→ Material provided:

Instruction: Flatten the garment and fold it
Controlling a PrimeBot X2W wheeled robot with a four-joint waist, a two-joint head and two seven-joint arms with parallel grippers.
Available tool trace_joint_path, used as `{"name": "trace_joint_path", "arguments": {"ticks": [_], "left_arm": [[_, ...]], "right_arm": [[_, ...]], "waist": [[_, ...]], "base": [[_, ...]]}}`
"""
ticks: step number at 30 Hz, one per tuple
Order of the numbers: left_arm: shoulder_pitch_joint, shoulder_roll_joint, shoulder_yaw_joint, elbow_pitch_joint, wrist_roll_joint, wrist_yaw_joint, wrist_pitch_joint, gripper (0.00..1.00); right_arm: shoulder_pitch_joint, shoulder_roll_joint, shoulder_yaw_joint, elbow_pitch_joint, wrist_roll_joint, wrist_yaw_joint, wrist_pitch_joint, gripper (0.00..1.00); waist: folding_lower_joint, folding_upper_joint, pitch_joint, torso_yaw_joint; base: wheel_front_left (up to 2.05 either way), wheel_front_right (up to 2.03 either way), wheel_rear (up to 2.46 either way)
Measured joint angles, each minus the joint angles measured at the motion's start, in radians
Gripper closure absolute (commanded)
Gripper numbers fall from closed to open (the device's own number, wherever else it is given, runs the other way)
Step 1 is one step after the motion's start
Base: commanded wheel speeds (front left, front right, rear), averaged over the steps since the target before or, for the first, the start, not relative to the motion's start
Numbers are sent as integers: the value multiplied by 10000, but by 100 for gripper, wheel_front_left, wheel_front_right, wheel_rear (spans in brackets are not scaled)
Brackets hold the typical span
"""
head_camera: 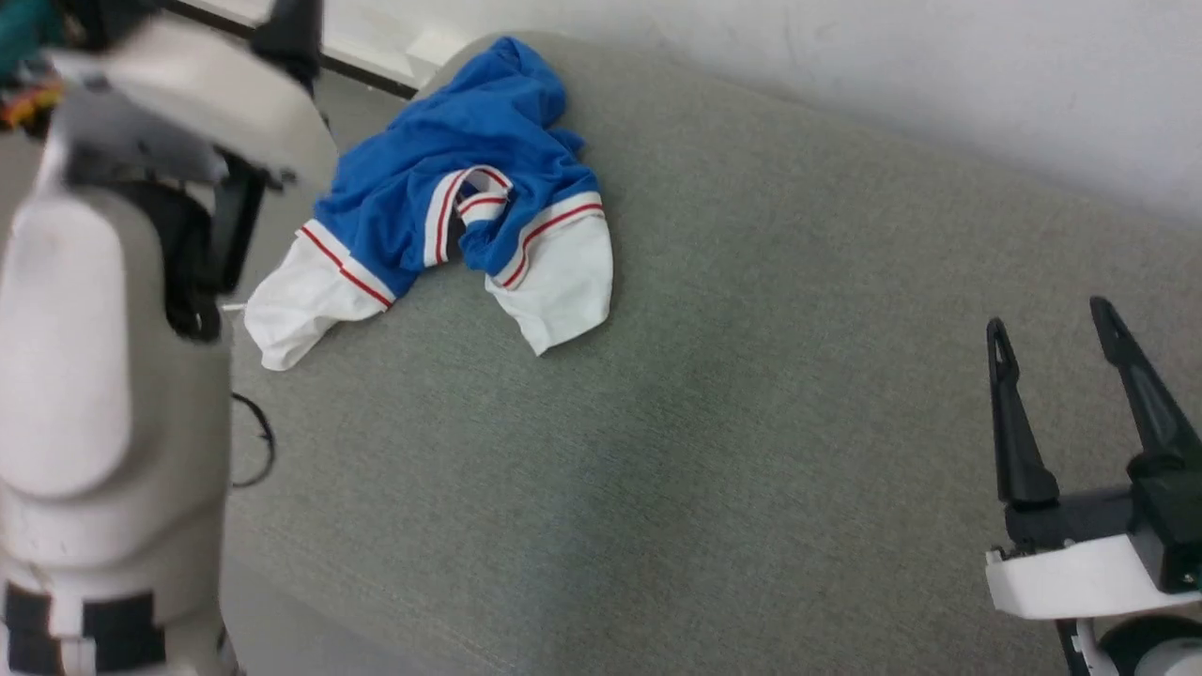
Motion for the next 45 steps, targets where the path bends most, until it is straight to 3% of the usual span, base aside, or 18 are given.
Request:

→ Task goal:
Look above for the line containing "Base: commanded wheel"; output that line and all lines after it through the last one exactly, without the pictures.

→ Task result:
Base: commanded wheel speeds (front left, front right, rear), averaged over the steps since the target before or, for the first, the start, not relative to the motion's start
Numbers are sent as integers: the value multiplied by 10000, but by 100 for gripper, wheel_front_left, wheel_front_right, wheel_rear (spans in brackets are not scaled)
Brackets hold the typical span
"""
head_camera: 
Motion for the next 45 steps, targets where the path bends most, until it is straight to 3% of the usual span, base aside, or 18 are given.
Request:

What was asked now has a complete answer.